La Tuque va interdire le cannabis dans les lieux publics.

Cannabis à La Tuque: «Ce sera une ville sans boucane»

LA TUQUE — Il n’y aura pas d’ambiguïté vis-à-vis le cannabis en Haute-Mauricie. Le maire de La Tuque a été clair, la seule place où il sera permis d’en consommer c’est à la maison et sur un terrain privé.

«Ce sera une ville sans boucane. Dans toutes les places publiques, aucun cannabis ne sera toléré. Pour nous, il est clair que l’objectif qu’on voulait rejoindre, c’est une ville sans cannabis. Les gens pourront le faire chez eux seulement», a affirmé fermement le maire de La Tuque, Pierre-David Tremblay.


« Ce sera difficile d’application, mais notre politique va être connue des policiers, des agents de sécurité lors d’activités, des inspecteurs municipaux…  »
Le maire Pierre-David Tremblay

Le projet de règlement modifiant le règlement municipal régissant la paix, le bon ordre et les mœurs sur le territoire municipal a été adopté lors de la dernière assemblée publique du conseil. On y prévoit, entre autres, qu’il sera interdit de fumer du cannabis ou de consommer tout autre type de drogues dans toutes les rues, les parcs ou les places publiques de la municipalité.

Il sera également interdit dans tout lieu public d’avoir en sa possession quelque objet, matériel ou équipement servant à la consommation de stupéfiant au sens de la Loi réglementant certaines drogues et autres substances, dont notamment toute pipe à hasch, bonbonne et balance portative.

Ce règlement est à l’étape de projet et sera adopté officiellement à l’assemblée du 16 octobre, entrant en vigueur le 17 octobre prochain.

La Ville se dit bien consciente que le règlement pourrait être difficile à appliquer, mais fait appel à la bonne foi des citoyens.

«On compte sur leur bonne foi. Il y a des senteurs, des réactions, des symptômes, ça peut déranger. Ce sera difficile d’application, mais notre politique va être connue des policiers, des agents de sécurité lors d’activités, des inspecteurs municipaux… », a commenté M. Tremblay.

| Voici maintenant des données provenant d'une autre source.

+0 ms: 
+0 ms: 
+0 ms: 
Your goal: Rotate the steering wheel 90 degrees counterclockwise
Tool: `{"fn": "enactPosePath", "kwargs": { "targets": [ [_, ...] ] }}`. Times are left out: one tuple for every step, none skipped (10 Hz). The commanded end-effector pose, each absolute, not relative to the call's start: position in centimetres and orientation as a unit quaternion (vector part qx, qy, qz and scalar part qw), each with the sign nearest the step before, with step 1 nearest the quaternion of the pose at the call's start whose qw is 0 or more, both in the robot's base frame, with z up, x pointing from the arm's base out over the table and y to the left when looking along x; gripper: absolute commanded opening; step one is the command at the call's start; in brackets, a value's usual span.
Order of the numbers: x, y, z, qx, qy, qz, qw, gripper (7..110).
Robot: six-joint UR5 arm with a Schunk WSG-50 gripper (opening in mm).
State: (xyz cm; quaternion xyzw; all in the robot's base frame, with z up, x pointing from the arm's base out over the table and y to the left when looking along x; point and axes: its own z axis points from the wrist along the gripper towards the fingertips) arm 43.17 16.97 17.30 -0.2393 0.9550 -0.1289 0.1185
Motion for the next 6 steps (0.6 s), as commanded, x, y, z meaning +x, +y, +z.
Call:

Ce sera également tolérance zéro pour les employés de la municipalité. Le cannabis sera traité au même titre que l’alcool.

«On ne pouvait pas laisser de vide à la politique. Maintenant ça englobe tout», a souligné Pierre-David Tremblay.

La Ville de Shawinigan s’est également penchée sur la question du cannabis sur son territoire récemment. Le conseil municipal de Shawinigan veut s’inspirer des balises imposées aux fumeurs de cigarettes pour mettre en application des dispositions encadrant le cannabis sur son territoire.

Le maire de Shawinigan, Michel Angers, avait alors expliqué que le conseil municipal avait été guidé par une volonté d’imposer des mesures réalistes. Il avait indiqué que l’un des objectifs poursuivis était de pouvoir appliquer la réglementation qui sera adoptée.

«Il serait utopique de croire qu’on va l’interdire partout», avait-il lancé.

À Trois-Rivières, on a également choisi de se coller sur la réglementation en vigueur concernant l’utilisation de la cigarette. L’usage du tabac étant déjà interdit dans les parcs, il faut donc comprendre que le cannabis sera lui aussi interdit dans les parcs. Par ailleurs, la Ville va mettre en place un comité de vigie qui sera appelé, une fois la loi en vigueur, à se pencher sur les problèmes qui surviennent en lien avec la consommation de cannabis dans des lieux publics, et à mettre de nouvelles règles en place au besoin.

Nouvelles modifications
La Ville de La Tuque a également fait des mises à jour dans sa politique sur les frais de déplacement et de séjour des élus et pour le personnel de la Ville de La Tuque.

«C’est en fait une actualisation. La politique ne tenait pas compte de certains détails et on a ajusté le kilométrage aussi […] Il y avait des frais de buanderie pour le lavage de linge, on a enlevé ça. La situation ne s’y prête plus», a indiqué Pierre-David Tremblay.

Ce dernier a également clarifié la situation quant aux conjoints et conjointes lors d’événements de représentations.

«Le soir ou les fins de semaine, lors d’activités, j’aime bien être accompagné de ma conjointe. Avant, les billets étaient gratuits, donc il n’y avait pas de frais. Moi, j’ai demandé que tous les billets qui arrivent à l’hôtel de ville soient défrayés. Ça encourage indirectement les organismes. Alors là, on se trouvait à payer le billet des conjoints, conjointes, dans des situations de représentations, de protocole, qui sont acceptés. On a rectifié ça dans un but de transparence», a conclu le maire.